L’ex dirigente ha invitato a fare una distinzione chiara tra situazioni molto diverse tra loro. Da una parte, secondo Moggi, esiste un contesto noto da anni: la presenza di calciatori in ambienti frequentati anche da donne interessate a entrare in contatto con loro. Dinamiche che, a suo dire, fanno parte da sempre del mondo dello spettacolo e dello sport e che spesso vengono amplificate mediaticamente.
Dall’altra parte, però, il discorso cambia completamente quando emergono ipotesi di reato. Moggi sottolinea infatti che eventuali casi di costrizione alla prostituzione rappresentano uno scenario totalmente diverso, molto più grave e che non può essere confuso con il semplice gossip.
“Se ci sono donne costrette, allora i responsabili sono quelli che organizzano e impongono queste situazioni”, è il senso del ragionamento dell’ex dirigente, che individua nei presunti sfruttatori i veri colpevoli, qualora le accuse venissero confermate.

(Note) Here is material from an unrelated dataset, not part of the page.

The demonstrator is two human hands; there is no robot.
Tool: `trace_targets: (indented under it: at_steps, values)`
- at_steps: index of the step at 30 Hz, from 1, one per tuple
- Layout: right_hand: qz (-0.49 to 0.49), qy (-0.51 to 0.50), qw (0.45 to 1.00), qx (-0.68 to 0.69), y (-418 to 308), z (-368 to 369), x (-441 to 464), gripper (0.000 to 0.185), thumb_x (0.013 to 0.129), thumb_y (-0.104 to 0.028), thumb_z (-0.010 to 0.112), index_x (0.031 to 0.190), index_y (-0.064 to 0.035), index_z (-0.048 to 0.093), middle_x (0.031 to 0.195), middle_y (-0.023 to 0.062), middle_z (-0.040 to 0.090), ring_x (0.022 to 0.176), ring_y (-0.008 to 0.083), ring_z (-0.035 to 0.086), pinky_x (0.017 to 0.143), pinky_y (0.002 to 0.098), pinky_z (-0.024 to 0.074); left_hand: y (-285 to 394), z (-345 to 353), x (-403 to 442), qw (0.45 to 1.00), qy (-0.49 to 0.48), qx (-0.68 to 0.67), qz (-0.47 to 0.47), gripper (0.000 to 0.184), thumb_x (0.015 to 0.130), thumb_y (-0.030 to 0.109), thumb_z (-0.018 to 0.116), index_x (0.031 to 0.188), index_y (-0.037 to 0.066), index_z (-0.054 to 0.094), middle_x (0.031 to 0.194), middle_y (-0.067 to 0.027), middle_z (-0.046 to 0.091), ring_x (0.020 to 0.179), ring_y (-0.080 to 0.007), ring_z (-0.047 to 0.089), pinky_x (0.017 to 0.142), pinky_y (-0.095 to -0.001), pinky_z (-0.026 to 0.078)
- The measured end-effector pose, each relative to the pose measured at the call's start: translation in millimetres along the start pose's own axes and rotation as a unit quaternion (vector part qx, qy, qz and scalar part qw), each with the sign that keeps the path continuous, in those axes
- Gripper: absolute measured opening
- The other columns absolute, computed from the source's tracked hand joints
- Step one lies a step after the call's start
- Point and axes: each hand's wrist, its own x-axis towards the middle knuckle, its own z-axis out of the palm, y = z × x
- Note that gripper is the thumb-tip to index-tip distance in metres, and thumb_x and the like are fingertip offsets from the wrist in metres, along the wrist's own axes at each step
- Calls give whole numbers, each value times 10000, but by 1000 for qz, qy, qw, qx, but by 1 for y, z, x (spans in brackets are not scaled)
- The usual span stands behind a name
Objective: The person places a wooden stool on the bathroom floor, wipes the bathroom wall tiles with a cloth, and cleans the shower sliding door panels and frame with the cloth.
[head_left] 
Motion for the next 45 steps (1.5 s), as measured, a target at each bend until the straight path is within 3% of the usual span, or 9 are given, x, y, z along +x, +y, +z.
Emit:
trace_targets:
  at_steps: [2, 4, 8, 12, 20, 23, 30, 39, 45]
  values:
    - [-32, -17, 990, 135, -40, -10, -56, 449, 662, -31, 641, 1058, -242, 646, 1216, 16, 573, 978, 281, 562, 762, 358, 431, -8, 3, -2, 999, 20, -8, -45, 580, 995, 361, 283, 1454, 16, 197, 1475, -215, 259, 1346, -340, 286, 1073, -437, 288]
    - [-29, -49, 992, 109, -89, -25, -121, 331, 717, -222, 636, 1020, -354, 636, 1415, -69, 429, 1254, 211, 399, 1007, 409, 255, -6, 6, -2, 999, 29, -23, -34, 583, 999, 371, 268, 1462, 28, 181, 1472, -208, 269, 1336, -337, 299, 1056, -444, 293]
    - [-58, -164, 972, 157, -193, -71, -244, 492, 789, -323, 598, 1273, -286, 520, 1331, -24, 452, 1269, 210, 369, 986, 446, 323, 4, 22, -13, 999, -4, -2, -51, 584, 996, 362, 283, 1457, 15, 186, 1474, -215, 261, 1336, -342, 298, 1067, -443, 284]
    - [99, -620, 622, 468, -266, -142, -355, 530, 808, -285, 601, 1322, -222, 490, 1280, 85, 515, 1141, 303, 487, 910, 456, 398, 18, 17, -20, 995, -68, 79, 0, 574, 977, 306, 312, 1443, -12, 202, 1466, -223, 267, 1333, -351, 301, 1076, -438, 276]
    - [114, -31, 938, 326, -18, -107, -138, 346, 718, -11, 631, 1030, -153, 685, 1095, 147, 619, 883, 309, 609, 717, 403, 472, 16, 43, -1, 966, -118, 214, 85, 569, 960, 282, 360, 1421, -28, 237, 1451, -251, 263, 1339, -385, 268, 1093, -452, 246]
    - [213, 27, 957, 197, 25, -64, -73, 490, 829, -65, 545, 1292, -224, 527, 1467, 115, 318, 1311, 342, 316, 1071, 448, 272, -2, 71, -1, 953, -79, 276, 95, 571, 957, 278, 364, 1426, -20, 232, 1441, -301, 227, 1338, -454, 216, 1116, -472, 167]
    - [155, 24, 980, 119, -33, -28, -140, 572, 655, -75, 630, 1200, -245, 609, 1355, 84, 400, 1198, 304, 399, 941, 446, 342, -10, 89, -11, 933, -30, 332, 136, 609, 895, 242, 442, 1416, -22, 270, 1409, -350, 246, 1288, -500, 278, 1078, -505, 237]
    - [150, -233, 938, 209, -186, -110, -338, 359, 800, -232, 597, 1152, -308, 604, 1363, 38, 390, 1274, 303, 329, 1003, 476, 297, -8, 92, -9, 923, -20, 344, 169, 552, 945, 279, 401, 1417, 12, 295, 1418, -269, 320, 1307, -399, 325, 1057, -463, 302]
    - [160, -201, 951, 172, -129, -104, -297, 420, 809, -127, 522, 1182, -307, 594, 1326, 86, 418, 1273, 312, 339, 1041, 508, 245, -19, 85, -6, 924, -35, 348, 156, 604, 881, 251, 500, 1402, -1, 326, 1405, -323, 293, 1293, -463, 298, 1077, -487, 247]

Il punto centrale, secondo Moggi, è evitare generalizzazioni: non tutte le frequentazioni possono essere considerate automaticamente illecite. Tuttavia, laddove si configurino pressioni o imposizioni, si entra in un ambito penale che richiede accertamenti approfonditi.
In conclusione, l’ex dirigente invita a mantenere equilibrio nel racconto mediatico della vicenda, distinguendo tra curiosità, cronaca rosa e possibili reati, che devono essere verificati dalle autorità competenti.